# WHAT YOU HAVE TO DO
Give back exactly the stretch of data below from the line holding "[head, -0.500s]" through the line holding "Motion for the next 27", both ends included, and leave the remaining lines out.
[INPUT DATA Boundary: Start]
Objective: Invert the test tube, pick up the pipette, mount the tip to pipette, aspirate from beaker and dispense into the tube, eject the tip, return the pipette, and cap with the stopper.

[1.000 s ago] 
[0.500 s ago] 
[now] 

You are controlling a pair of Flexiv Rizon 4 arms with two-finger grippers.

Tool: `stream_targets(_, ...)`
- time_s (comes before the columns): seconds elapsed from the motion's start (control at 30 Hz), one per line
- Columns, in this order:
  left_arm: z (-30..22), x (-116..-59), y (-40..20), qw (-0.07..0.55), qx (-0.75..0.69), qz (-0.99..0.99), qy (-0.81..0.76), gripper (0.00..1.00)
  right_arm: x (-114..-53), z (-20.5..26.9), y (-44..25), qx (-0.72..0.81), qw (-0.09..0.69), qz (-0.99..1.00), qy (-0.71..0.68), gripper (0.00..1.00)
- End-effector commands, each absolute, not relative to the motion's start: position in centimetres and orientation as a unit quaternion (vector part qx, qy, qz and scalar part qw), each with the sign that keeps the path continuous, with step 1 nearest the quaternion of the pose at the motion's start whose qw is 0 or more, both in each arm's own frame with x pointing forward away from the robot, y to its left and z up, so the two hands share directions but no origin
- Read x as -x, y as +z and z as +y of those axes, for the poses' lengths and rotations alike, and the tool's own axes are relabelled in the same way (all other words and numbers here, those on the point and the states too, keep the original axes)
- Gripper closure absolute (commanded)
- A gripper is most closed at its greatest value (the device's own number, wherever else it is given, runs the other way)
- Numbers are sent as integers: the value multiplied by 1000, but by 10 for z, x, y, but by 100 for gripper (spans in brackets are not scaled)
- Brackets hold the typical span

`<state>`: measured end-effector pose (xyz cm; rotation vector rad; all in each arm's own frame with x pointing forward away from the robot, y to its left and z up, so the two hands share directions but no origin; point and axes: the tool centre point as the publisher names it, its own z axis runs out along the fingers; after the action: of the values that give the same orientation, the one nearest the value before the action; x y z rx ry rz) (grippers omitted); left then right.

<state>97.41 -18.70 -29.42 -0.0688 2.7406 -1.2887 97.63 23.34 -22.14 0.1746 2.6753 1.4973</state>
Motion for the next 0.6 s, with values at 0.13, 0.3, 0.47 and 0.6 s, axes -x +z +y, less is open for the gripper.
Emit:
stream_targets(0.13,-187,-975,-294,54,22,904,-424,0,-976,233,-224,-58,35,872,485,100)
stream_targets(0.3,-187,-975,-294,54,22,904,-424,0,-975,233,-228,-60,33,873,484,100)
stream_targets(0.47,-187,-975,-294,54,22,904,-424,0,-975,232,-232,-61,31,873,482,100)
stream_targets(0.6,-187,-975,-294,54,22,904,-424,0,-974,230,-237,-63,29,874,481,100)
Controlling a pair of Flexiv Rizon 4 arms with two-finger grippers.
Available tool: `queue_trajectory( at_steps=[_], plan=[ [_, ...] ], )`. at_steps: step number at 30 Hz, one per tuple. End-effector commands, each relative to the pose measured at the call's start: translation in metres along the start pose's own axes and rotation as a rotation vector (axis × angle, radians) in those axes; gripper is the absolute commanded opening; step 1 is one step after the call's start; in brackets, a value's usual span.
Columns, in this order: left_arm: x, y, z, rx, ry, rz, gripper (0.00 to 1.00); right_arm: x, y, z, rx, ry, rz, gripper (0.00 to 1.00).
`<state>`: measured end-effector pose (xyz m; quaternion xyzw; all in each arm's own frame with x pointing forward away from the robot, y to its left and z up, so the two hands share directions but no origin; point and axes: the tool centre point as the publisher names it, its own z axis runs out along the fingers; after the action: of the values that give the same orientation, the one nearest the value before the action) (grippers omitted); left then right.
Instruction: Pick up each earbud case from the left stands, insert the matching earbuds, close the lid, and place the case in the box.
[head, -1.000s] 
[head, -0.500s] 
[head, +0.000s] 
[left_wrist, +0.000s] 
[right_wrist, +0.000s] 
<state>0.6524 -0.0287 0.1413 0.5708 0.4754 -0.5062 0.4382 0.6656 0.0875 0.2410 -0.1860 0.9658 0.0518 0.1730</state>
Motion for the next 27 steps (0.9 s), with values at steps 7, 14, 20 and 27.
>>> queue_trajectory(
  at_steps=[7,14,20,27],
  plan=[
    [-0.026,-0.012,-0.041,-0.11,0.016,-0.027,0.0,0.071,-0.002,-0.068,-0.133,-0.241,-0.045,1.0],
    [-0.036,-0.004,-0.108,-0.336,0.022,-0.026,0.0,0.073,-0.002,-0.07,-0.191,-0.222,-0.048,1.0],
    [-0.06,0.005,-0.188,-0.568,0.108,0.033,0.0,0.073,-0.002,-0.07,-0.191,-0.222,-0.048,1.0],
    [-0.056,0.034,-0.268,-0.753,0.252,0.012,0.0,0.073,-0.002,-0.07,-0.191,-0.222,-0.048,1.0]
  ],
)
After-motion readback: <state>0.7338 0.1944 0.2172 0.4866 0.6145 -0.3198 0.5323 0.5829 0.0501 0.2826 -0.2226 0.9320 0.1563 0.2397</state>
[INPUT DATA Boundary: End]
# RESULT BELOW
[head, -0.500s] 
[head, +0.000s] 
[left_wrist, +0.000s] 
[right_wrist, +0.000s] 
<state>0.6524 -0.0287 0.1413 0.5708 0.4754 -0.5062 0.4382 0.6656 0.0875 0.2410 -0.1860 0.9658 0.0518 0.1730</state>
Motion for the next 27 steps (0.9 s), with values at steps 7, 14, 20 and 27.

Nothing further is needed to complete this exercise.